**INFORMATION SUPPLIED**
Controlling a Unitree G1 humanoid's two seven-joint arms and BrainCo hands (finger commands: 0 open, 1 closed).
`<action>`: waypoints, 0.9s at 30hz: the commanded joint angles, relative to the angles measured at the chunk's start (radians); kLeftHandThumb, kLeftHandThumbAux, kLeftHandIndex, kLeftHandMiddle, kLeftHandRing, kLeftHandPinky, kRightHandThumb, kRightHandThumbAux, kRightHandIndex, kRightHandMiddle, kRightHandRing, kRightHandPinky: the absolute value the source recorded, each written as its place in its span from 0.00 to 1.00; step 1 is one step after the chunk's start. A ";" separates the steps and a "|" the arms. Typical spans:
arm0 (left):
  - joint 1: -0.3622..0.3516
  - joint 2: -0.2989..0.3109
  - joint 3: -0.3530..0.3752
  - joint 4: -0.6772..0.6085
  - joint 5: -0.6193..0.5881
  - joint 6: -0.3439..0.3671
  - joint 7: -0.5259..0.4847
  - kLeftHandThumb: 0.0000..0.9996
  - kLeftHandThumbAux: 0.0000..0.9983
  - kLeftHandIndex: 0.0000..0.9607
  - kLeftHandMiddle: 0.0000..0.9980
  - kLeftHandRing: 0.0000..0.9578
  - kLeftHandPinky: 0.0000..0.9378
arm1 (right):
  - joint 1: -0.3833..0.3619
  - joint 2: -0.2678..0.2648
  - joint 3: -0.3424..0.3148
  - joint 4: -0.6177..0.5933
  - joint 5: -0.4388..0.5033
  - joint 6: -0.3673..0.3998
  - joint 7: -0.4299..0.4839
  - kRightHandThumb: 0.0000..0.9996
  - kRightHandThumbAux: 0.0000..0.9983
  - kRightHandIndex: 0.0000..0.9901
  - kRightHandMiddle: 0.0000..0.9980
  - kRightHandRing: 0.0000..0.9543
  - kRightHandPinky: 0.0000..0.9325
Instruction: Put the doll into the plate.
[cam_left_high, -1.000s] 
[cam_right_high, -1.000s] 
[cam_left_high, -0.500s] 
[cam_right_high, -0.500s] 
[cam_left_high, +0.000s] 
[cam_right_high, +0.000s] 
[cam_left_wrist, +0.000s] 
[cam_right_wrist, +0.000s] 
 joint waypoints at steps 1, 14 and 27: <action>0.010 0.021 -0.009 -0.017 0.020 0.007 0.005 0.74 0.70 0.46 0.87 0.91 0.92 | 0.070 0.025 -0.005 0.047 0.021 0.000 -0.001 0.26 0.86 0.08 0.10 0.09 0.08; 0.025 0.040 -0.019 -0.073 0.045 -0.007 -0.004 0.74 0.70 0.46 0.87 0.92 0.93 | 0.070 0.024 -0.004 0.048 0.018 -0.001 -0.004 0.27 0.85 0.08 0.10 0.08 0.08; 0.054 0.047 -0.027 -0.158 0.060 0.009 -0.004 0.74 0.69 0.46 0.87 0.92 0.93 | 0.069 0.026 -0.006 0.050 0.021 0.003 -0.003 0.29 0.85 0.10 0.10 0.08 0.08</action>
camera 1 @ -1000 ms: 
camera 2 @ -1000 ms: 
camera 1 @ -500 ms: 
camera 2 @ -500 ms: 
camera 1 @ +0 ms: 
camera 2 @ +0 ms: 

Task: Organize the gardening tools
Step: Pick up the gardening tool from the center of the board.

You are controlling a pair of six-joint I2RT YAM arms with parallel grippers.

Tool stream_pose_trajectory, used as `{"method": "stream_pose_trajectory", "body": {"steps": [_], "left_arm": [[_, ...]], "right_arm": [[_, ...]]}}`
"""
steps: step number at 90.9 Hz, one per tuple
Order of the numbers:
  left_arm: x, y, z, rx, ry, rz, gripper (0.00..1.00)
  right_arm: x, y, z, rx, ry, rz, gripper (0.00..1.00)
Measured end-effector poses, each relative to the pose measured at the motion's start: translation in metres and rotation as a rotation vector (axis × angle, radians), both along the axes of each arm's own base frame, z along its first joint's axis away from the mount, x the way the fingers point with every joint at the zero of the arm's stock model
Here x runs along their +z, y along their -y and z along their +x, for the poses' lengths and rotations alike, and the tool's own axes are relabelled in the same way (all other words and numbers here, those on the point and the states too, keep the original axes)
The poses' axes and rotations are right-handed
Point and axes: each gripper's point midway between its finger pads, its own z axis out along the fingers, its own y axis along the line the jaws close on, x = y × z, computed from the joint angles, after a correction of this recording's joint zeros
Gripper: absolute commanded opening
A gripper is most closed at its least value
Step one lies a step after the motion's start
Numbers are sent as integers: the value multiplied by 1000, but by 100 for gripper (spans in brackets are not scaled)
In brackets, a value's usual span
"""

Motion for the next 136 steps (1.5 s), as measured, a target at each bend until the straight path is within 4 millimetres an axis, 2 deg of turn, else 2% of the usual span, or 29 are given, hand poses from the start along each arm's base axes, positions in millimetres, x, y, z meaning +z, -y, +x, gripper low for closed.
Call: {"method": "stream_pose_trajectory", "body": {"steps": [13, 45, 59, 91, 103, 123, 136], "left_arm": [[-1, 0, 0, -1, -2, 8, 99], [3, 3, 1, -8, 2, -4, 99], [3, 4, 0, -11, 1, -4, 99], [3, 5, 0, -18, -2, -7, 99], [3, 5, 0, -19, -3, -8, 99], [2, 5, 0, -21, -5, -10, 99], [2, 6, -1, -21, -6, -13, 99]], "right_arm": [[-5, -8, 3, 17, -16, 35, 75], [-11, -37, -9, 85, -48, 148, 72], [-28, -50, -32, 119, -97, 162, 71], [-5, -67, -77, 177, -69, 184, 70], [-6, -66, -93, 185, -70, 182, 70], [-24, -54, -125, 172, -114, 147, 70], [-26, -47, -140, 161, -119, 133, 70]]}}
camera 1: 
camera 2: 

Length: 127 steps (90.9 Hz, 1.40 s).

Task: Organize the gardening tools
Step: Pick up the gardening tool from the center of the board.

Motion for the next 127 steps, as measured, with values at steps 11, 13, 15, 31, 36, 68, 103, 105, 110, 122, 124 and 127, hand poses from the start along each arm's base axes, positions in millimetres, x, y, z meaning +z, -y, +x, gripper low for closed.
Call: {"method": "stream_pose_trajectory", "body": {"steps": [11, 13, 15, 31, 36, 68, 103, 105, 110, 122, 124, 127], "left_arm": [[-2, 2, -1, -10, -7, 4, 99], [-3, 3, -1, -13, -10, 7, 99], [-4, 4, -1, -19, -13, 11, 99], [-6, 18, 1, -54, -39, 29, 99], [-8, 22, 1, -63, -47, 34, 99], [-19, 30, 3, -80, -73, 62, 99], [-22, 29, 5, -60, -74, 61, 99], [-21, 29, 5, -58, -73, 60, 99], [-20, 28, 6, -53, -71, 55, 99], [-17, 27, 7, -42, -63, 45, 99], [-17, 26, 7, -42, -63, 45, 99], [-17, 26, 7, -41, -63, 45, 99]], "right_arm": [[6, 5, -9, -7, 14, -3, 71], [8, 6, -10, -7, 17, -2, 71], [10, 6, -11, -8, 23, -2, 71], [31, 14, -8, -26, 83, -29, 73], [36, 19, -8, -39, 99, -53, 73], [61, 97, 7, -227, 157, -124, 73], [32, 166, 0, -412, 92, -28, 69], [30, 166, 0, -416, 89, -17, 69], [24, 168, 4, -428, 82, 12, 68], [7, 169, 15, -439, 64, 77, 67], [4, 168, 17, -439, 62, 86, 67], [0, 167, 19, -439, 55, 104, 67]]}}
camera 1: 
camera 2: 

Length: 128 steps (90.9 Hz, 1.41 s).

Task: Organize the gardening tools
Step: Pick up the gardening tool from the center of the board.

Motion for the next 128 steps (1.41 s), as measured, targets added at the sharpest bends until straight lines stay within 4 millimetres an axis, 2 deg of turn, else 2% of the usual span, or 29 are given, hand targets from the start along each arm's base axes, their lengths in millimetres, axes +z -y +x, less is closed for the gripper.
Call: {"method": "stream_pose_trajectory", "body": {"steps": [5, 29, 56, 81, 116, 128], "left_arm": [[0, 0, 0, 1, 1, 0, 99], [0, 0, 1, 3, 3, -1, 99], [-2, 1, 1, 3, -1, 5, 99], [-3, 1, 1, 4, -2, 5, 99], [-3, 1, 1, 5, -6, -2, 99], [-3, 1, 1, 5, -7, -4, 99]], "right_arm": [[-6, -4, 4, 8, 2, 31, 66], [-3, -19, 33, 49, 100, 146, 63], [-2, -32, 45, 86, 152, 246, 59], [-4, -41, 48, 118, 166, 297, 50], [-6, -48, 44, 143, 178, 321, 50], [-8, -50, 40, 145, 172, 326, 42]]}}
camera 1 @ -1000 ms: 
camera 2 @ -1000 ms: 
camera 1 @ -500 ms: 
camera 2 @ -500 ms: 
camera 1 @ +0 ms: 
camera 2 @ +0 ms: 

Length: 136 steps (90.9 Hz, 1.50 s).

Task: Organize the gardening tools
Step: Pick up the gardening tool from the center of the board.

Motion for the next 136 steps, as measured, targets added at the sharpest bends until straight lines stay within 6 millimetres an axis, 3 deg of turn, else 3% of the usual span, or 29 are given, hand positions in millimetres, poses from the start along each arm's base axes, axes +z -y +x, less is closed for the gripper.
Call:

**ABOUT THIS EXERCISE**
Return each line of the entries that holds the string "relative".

**TASK OUTPUT**
`<action>`: waypoints, 0.9s at 30hz: the commanded joint angles, relative to the angles measured at the chunk's start (radians); kLeftHandThumb, kLeftHandThumbAux, kLeftHandIndex, kLeftHandMiddle, kLeftHandRing, kLeftHandPinky, kRightHandThumb, kRightHandThumbAux, kRightHandIndex, kRightHandMiddle, kRightHandRing, kRightHandPinky: the absolute value the source recorded, each written as its place in its span from 0.00 to 1.00; step 1 is one step after the chunk's start. A ";" separates the steps and a "|" the arms. Typical spans:
Measured end-effector poses, each relative to the pose measured at the motion's start: translation in metres and rotation as a rotation vector (axis × angle, radians), both along the axes of each arm's own base frame, z along its first joint's axis away from the mount, x the way the fingers point with every joint at the zero of the arm's stock model

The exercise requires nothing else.